On March 10, 2015, our group, well minus two social butterflies, visited the Documentation Center in Nuremberg. This museum is in the north wing of the unfinished remains of the Congress Hall of the former Nazi party rallies. The museum concentrated mostly on the causes, connections, and consequences of Nazi Germany. Although it seems a bit weird, the documentation center had photos of those who had been hung as proof of death. This was fascinating to me because I would never have thought to request something of that nature. One part of the museum allows you walk out into the middle of the hall. This reminded me of a Roman structure where people gathered.

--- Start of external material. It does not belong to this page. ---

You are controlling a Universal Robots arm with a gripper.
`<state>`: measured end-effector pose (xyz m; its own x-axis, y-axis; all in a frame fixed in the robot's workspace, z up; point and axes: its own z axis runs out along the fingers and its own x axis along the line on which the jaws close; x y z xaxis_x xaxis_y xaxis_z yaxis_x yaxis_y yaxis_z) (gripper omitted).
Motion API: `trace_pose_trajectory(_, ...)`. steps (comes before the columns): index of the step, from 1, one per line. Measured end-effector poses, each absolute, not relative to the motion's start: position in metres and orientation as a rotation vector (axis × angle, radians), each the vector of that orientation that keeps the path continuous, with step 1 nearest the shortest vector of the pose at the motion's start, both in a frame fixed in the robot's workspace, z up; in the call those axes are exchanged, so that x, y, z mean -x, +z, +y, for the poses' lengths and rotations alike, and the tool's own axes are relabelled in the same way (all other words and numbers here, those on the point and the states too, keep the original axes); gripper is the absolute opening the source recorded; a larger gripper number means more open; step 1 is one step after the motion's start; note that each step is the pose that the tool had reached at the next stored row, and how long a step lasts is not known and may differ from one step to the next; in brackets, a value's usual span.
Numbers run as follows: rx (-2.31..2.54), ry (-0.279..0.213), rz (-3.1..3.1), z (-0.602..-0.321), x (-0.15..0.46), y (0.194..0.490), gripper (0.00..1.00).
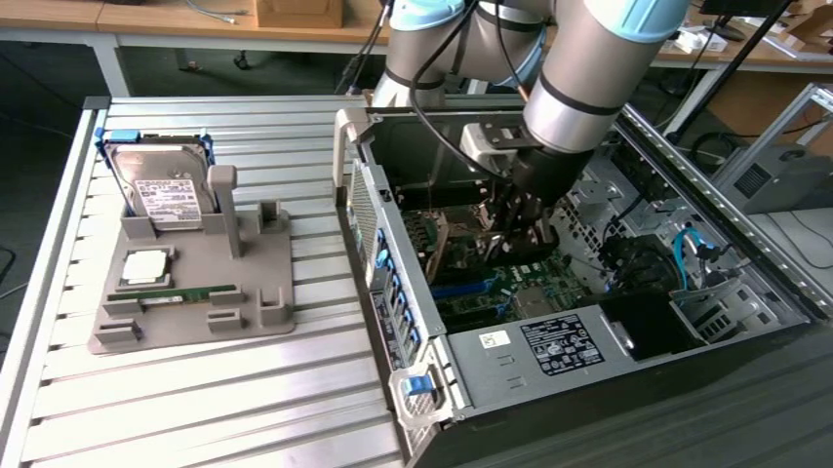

A few of us quickly browsed the items at the documentation to be able to visit the Nazi Party Rally Grounds. We, of course, ask for directions. The tour guide told Bowman specific directions, so we followed Bowman. We guessed that we had taken a few wrong turns when we ended up walking completely around the lake in order to get to the Nazi Party Rally Grounds. Luckily, it turned out for the best because it was a beautiful day for a two mile walk out that was completely out of our way.
Apart from the documentation center, the Nazi Party Rally grounds were originally created to demonstrate the power of the Nazi party and the increasing number of individuals who joined the group. Zeppelin Field and Grandstand were built on the Zeppelin meadow between 1934 and 1937. The field was designed to accommodate up to 100,000 people and the main stand providing seating for 60,000 spectators. The Zeppelin field originally had a swastika, but the US Army blew that up and the main grandstand has significantly deteriorated.
Once we finally made it to the Grounds, it was incredible to see how large and important the Nazi Party anticipated the area to be. The pictures at the documentation museum do not do the area justice. Several people mentioned that the area was allowed to deteriorate because the area should not be commemorated as this rally ground for the Nazi party. Others believe that it should have been used for something beneficial in the community to change the original intention of the area. You could definitely tell that the area was not being preserved. There were tons of garbage and broken bottles. There was also graffiti all over the walls expressing the artists’ distaste for the Nazi Party. It was eerie to be standing in the same place as Adolf Hitler as he commanded thousands of people. I got the chills several times as Bowman, Kathy and I sat to enjoy the nice day after our long walk around the lake.
I learned several things that day about the city of Nuremberg, the rally grounds and about my friends as we walked around the lake on our way. Despite the negativity surrounding the rally grounds, I felt honored to be able to witness such a spectacle.